▸ Instructions for the task
Scan the records below. Copy every line in which the word "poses" appears.

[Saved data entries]

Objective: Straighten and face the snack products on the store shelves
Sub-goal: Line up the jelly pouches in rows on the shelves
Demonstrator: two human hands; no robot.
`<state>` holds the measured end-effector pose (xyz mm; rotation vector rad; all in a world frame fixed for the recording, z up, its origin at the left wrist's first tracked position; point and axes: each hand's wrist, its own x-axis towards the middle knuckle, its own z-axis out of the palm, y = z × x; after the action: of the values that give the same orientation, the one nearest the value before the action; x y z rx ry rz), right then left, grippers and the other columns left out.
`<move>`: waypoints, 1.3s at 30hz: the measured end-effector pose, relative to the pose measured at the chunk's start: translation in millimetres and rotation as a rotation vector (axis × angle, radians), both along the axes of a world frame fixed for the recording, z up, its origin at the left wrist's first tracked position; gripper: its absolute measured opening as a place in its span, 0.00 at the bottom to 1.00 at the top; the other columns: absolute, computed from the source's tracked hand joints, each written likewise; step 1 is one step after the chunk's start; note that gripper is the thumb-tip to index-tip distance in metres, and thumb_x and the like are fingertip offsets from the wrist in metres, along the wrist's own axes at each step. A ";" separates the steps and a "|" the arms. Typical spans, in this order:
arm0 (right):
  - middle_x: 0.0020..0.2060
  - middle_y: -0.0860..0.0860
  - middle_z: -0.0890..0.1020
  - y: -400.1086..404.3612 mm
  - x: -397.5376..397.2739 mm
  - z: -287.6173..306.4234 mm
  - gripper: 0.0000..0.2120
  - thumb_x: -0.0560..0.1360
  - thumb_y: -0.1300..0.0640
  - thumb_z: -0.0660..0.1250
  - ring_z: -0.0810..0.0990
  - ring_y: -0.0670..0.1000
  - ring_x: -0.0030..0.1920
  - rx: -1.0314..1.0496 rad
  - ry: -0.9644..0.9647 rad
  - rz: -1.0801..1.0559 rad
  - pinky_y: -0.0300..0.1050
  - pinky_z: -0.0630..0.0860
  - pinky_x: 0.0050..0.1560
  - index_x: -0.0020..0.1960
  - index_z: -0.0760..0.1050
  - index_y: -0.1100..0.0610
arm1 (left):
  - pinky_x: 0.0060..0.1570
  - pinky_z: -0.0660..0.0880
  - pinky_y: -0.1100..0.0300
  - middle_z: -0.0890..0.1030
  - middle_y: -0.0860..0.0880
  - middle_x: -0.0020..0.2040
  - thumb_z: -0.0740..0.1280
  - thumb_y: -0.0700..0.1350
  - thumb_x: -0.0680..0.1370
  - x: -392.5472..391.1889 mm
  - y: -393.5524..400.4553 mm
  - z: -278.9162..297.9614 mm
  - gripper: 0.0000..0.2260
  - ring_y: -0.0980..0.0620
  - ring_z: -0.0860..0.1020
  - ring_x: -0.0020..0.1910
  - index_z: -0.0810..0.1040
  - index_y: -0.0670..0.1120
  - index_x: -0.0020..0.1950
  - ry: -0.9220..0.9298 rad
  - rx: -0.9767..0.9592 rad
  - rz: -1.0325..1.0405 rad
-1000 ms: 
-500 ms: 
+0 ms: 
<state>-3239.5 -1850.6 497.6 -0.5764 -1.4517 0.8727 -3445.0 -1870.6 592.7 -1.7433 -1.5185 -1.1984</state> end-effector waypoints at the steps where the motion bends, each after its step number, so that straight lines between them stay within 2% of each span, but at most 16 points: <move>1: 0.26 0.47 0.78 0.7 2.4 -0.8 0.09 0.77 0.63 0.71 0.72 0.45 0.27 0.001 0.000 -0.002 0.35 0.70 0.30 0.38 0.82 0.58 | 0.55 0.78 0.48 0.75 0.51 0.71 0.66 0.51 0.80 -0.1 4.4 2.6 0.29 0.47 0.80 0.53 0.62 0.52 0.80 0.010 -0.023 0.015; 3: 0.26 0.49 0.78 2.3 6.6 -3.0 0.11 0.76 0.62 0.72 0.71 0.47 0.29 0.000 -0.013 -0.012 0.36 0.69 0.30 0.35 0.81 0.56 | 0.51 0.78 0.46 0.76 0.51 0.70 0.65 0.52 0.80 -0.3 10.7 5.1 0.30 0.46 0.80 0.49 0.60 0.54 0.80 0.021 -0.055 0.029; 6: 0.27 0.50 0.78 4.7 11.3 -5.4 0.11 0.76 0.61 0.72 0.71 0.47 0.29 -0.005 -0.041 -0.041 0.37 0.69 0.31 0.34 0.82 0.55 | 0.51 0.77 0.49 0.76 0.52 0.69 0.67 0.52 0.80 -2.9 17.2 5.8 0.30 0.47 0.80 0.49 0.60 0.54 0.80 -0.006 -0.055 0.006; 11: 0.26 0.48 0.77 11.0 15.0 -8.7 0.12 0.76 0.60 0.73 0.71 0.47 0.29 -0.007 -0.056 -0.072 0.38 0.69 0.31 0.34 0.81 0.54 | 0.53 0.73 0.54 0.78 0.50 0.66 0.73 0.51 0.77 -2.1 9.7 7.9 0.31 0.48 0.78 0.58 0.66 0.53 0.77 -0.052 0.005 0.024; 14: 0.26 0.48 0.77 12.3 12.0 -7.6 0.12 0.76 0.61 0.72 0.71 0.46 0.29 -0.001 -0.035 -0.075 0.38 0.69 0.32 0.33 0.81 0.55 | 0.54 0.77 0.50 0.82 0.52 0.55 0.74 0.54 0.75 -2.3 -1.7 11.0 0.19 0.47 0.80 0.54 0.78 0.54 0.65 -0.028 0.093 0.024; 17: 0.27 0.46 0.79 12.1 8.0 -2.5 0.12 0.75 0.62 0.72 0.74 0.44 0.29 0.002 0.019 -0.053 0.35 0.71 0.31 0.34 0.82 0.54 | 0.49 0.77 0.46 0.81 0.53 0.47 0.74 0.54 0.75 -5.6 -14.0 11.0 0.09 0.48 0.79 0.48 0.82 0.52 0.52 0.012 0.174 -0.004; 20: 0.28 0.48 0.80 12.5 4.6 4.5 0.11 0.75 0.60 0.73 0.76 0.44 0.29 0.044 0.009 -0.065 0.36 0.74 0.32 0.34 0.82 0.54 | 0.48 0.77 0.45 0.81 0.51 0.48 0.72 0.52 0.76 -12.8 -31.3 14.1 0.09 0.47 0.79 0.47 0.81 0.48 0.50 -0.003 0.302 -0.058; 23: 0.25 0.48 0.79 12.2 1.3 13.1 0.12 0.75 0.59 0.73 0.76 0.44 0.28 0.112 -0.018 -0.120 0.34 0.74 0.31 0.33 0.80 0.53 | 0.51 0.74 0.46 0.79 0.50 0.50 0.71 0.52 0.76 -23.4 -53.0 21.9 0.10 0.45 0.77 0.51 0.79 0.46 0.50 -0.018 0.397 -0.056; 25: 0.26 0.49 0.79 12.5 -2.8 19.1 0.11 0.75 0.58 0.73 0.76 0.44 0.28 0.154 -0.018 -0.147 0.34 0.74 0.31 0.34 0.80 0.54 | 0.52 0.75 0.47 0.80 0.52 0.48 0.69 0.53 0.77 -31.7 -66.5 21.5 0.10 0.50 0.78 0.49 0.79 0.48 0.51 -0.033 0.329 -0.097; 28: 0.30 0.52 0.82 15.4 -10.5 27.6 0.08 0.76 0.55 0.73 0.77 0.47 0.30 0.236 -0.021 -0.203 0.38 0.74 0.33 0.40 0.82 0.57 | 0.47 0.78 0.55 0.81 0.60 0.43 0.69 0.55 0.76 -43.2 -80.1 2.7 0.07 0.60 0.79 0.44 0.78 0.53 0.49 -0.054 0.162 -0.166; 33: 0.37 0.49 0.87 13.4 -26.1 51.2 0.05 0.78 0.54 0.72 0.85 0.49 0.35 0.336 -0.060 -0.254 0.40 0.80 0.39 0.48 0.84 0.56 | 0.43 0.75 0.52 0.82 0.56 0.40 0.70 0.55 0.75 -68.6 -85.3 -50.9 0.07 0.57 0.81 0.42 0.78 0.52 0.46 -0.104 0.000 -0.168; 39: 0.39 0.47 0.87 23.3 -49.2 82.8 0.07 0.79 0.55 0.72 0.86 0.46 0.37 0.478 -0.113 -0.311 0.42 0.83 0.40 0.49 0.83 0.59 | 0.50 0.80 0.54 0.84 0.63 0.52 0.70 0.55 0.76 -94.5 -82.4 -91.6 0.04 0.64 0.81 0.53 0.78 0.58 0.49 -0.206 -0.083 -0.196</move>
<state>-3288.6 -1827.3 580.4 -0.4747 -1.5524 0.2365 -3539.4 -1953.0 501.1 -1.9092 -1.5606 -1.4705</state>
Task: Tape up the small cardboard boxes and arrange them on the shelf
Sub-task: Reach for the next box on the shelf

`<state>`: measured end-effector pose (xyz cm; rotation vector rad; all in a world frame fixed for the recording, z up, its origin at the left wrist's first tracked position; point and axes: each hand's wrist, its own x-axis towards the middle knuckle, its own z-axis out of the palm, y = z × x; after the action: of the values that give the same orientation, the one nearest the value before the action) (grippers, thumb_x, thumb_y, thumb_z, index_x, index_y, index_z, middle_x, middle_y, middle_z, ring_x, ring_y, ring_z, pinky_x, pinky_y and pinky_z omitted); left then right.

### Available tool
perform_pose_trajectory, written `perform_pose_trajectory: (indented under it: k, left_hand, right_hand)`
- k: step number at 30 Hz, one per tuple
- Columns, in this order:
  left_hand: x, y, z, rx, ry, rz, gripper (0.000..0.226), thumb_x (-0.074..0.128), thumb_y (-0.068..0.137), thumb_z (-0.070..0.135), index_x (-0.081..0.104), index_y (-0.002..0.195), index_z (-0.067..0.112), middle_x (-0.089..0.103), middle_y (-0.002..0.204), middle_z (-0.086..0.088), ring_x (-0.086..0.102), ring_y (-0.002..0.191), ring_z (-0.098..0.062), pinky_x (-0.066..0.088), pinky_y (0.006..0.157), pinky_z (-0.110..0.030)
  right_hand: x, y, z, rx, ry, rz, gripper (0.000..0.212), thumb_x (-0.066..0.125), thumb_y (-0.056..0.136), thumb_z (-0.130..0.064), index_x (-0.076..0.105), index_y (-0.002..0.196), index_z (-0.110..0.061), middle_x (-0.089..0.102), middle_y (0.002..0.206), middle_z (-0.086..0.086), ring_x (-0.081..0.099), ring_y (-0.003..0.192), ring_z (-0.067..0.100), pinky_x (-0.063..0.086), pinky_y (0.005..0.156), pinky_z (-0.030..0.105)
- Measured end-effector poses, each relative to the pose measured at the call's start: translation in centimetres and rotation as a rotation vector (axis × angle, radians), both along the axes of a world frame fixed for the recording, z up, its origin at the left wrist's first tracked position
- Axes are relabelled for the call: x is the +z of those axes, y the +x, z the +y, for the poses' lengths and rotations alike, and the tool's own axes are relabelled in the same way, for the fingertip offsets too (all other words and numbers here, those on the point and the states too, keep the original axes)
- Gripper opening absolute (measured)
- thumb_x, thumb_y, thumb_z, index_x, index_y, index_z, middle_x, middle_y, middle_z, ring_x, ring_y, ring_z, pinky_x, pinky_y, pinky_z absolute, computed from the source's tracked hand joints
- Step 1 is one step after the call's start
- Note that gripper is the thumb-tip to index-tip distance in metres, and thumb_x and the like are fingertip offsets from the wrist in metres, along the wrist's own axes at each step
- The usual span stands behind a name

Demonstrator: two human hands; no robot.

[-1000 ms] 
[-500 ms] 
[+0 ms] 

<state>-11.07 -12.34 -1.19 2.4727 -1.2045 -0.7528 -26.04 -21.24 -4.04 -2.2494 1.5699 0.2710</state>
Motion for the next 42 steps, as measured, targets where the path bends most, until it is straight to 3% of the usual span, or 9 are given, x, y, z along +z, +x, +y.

▸ Answer section
- Measured end-effector poses, each relative to the pose measured at the call's start: translation in centimetres and rotation as a rotation vector (axis × angle, radians), both along the axes of a world frame fixed for the recording, z up, its origin at the left wrist's first tracked position
- Axes are relabelled for the call: x is the +z of those axes, y the +x, z the +y, for the poses' lengths and rotations alike, and the tool's own axes are relabelled in the same way, for the fingertip offsets too (all other words and numbers here, those on the point and the states too, keep the original axes)

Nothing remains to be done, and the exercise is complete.